# The problem:
Filter the listing below for "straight" and report every line that has it.
Records for the task START
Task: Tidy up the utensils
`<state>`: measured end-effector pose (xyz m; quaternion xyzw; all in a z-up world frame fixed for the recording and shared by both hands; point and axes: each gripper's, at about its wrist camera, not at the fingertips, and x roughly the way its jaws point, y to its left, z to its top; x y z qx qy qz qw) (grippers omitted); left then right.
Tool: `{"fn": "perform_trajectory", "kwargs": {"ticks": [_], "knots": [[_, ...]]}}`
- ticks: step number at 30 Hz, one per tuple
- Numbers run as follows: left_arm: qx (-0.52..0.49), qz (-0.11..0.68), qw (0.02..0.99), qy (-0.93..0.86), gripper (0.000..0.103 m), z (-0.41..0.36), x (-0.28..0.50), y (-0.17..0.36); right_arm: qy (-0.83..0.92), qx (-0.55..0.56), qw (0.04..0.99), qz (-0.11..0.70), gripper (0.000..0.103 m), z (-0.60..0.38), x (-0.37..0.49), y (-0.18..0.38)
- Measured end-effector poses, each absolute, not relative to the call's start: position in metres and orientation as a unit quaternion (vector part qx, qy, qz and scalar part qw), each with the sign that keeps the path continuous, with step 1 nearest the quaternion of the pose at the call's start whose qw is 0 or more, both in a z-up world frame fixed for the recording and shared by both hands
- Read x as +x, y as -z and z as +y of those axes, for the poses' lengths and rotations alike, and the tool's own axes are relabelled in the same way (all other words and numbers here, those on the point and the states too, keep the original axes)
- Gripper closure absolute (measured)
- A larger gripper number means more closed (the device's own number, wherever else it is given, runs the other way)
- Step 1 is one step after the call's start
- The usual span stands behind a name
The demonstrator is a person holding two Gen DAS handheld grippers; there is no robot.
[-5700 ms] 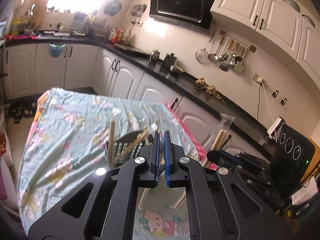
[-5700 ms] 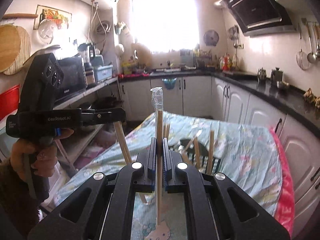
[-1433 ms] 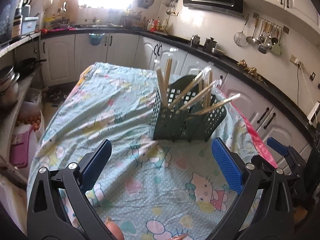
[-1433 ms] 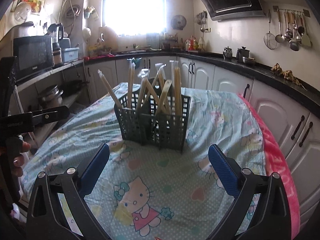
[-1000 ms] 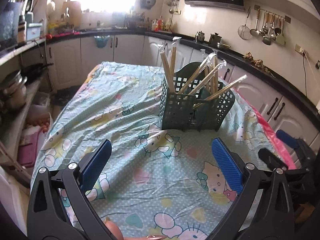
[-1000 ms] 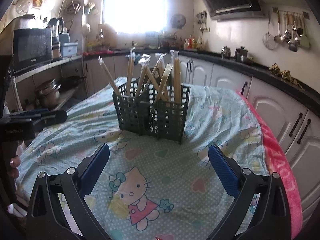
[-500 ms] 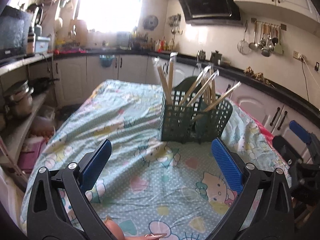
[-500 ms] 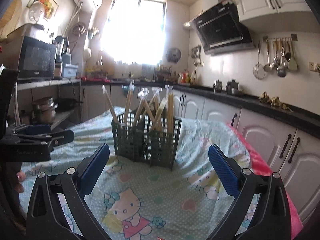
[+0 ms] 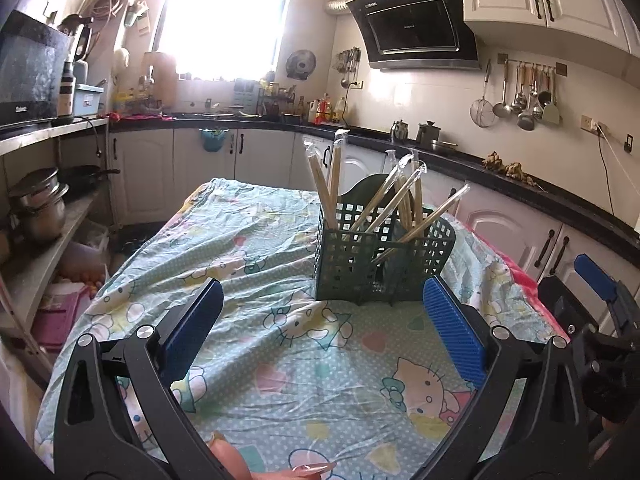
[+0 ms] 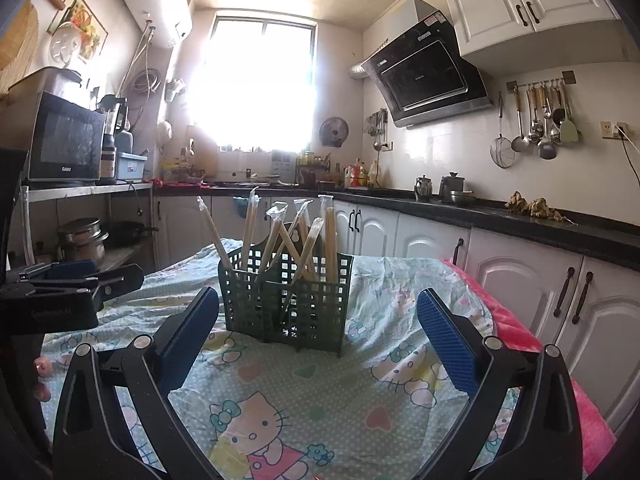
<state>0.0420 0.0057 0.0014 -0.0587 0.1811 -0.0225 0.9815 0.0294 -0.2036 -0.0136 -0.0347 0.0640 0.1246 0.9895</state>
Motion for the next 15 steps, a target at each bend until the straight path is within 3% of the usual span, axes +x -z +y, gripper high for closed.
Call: {"fn": "perform_trajectory", "kwargs": {"ticks": [15], "knots": [[-0.067,0.183,0.981,0.018,0.011,0.0090,0.0425,-0.0016,-0.131,-0.039,0.988,0.067,0.006,-0.2005,0.0286,0.0153]]}}
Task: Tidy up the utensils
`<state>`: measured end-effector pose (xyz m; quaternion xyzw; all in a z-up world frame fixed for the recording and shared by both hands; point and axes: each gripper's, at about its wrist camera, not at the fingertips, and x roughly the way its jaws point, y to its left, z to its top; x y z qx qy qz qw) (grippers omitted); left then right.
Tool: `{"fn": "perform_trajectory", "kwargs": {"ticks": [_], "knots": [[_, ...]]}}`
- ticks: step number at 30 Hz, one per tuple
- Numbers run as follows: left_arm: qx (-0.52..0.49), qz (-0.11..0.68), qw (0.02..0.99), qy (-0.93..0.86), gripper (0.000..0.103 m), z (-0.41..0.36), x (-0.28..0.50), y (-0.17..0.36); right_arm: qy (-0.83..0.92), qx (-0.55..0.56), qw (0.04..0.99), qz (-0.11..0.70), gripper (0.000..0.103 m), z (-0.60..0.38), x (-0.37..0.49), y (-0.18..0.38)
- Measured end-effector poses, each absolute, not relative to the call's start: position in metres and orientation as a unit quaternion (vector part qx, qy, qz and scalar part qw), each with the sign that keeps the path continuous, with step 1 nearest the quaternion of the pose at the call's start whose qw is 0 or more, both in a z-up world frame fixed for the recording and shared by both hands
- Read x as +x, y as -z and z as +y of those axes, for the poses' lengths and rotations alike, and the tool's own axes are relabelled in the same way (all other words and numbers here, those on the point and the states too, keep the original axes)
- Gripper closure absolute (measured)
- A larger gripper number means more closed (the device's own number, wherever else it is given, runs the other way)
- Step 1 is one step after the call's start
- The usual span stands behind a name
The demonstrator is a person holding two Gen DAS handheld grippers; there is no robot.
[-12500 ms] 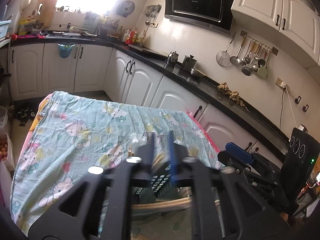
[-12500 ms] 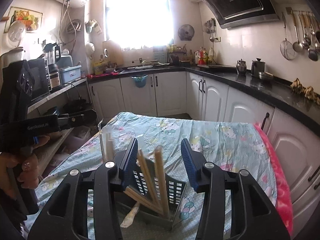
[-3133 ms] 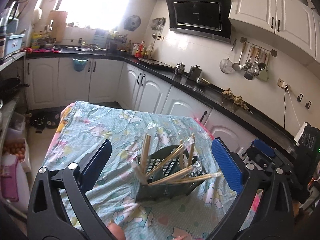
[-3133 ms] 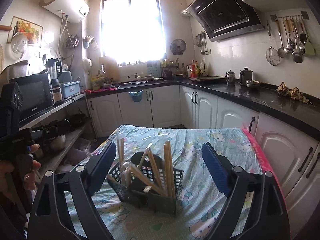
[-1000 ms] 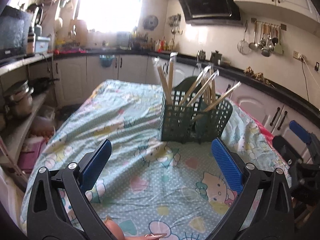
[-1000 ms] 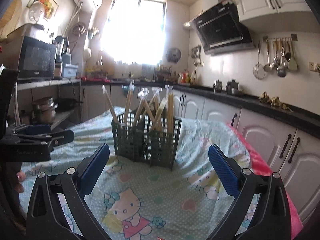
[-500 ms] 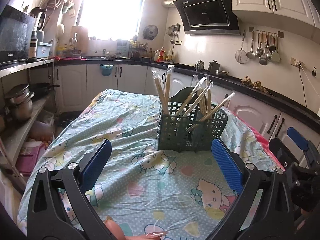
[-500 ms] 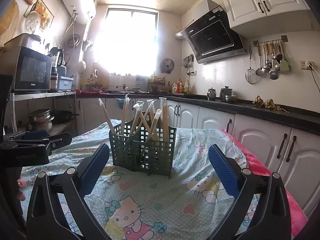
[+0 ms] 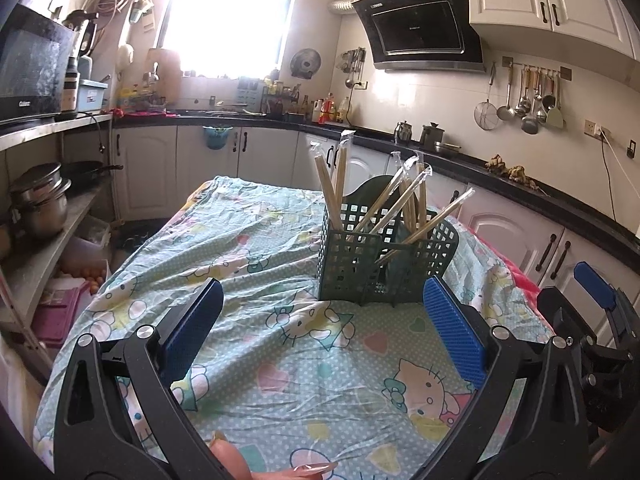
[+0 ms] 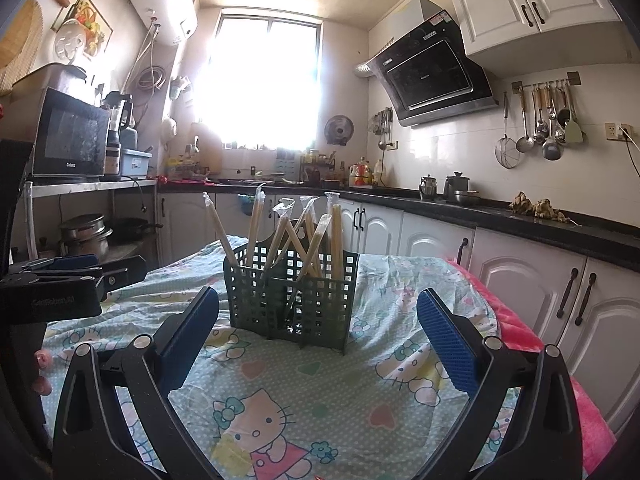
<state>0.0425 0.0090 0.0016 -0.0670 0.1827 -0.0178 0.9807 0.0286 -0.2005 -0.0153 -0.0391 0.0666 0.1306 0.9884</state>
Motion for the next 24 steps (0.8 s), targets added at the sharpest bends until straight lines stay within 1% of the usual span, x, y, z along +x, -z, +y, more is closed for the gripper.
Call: {"fn": "perform_trajectory", "kwargs": {"ticks": [24], "knots": [[-0.069,0.179,0.981,0.018,0.011,0.0107,0.0424,-0.0042,-0.131,-0.038,0.988,0.068,0.006,-0.2016,0.0288,0.0153]]}}
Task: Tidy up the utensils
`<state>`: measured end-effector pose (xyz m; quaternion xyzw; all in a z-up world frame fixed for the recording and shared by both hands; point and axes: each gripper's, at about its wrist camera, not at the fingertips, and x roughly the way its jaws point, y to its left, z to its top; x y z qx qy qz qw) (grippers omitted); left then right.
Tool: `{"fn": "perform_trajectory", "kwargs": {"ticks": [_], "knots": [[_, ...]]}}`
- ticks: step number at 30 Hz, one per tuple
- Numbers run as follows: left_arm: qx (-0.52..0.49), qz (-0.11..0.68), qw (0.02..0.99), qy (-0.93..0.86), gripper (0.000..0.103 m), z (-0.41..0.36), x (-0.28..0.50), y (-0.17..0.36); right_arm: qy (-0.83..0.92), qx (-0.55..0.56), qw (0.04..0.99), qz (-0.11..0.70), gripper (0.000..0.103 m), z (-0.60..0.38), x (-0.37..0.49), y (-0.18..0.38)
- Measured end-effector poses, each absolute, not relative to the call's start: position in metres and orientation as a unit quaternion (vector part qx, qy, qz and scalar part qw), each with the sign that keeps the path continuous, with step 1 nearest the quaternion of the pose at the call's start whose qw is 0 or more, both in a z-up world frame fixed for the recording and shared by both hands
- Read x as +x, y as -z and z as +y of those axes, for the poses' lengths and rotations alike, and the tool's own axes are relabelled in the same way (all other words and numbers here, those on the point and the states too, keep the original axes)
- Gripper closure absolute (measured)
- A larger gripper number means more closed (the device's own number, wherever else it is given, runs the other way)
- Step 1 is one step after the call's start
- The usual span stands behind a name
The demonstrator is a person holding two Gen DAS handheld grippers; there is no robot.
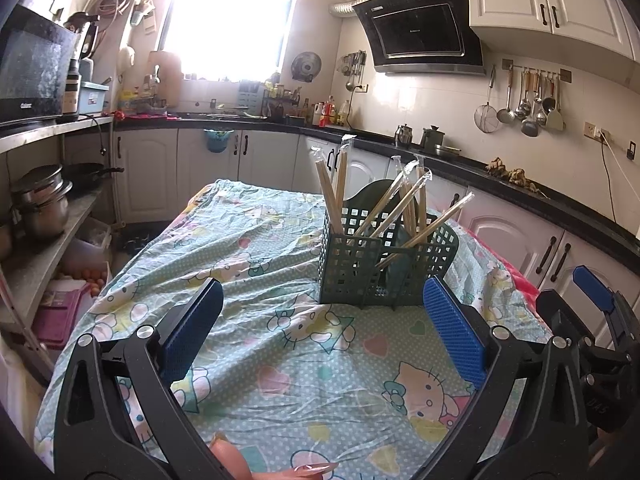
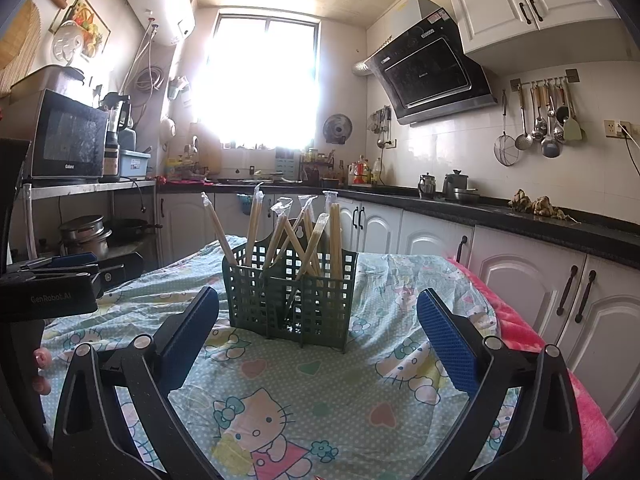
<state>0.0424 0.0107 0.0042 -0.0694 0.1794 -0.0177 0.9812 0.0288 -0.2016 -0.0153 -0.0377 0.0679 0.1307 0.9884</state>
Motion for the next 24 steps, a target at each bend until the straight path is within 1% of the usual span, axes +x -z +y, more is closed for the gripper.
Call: {"fn": "perform_trajectory", "kwargs": {"ticks": [24], "knots": [[-0.072,0.182,0.981,0.013,0.011,0.0137,0.0429,-0.0047,-0.132,-0.039,0.988,0.067,0.006,-0.2017,0.0282,0.0148]]}}
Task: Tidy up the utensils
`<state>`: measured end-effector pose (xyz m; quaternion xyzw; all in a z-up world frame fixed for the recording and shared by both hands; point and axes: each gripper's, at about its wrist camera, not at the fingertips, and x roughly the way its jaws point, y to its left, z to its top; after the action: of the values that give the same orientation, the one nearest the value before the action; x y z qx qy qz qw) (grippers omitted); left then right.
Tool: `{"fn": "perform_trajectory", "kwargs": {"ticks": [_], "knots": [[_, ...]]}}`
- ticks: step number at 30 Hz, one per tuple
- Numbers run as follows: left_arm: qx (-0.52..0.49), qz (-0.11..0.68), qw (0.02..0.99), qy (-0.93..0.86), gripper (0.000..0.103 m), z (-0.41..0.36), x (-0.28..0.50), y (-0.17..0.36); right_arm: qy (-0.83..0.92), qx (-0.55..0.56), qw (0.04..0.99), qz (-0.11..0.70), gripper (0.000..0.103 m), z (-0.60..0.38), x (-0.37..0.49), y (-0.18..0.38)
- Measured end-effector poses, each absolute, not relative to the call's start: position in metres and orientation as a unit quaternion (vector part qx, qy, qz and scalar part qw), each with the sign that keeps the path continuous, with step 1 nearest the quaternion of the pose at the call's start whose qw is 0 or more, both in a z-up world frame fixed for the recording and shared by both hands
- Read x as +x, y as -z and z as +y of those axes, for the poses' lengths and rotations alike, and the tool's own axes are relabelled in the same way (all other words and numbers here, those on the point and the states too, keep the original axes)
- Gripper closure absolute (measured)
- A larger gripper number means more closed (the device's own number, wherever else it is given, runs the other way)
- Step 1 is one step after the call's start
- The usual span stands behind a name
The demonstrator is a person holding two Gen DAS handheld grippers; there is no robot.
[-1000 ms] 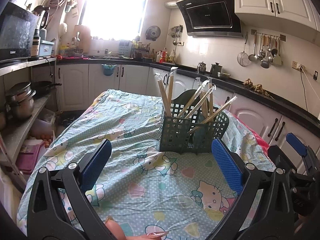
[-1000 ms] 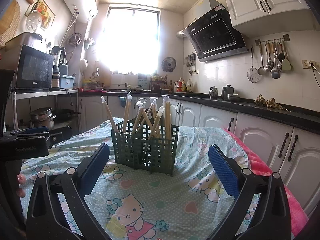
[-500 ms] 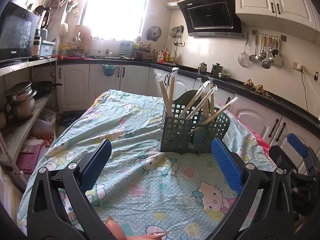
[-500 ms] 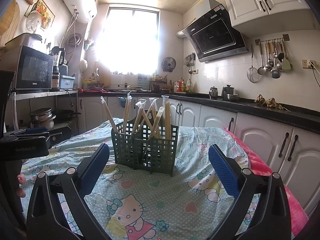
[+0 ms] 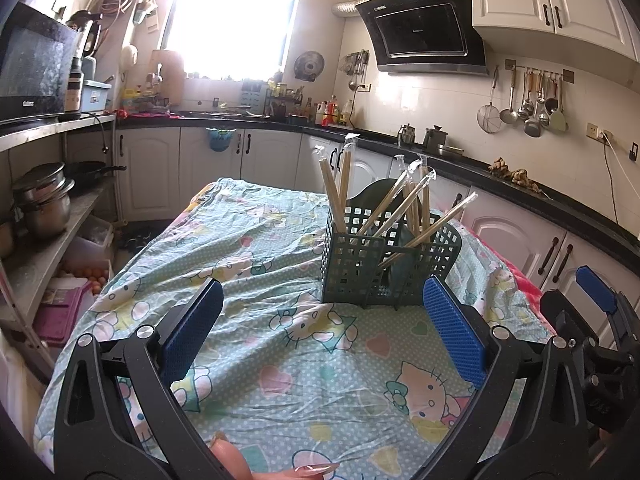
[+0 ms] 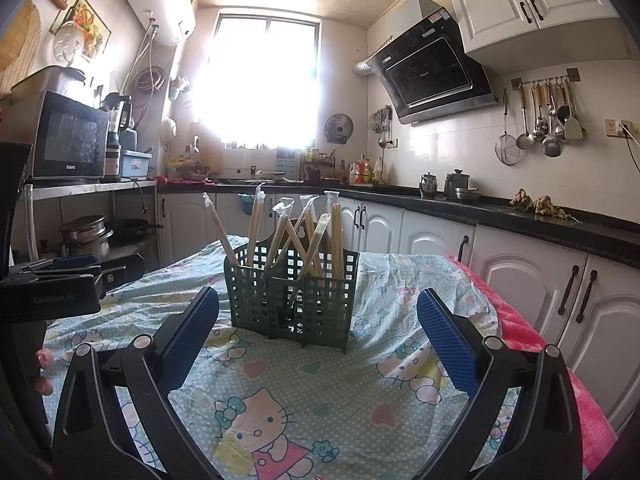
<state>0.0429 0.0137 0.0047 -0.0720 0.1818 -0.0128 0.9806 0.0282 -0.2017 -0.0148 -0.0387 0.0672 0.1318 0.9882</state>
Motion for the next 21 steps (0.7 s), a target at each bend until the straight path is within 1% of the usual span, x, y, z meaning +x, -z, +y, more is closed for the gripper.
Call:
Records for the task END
# Task output:
Motion for the next 15 steps, a target at each bend until the straight path is within 3% of the usual span, axes +x -z +y, gripper high for closed.
Motion for the next 24 steps (0.8 s), targets added at the sharpest bends until straight lines stay within 1% of the usual span, x, y, z along +x, -z, +y, more is closed for the gripper.
Motion for the next 24 steps, a target at each bend until the straight path is within 1% of the usual span, axes +x -z +y, more is closed for the gripper.
Motion for the next 21 steps (0.7 s), a target at each bend until the straight path is within 1% of the usual span, x, y, z meaning +x, -z, +y, more is closed for the gripper.

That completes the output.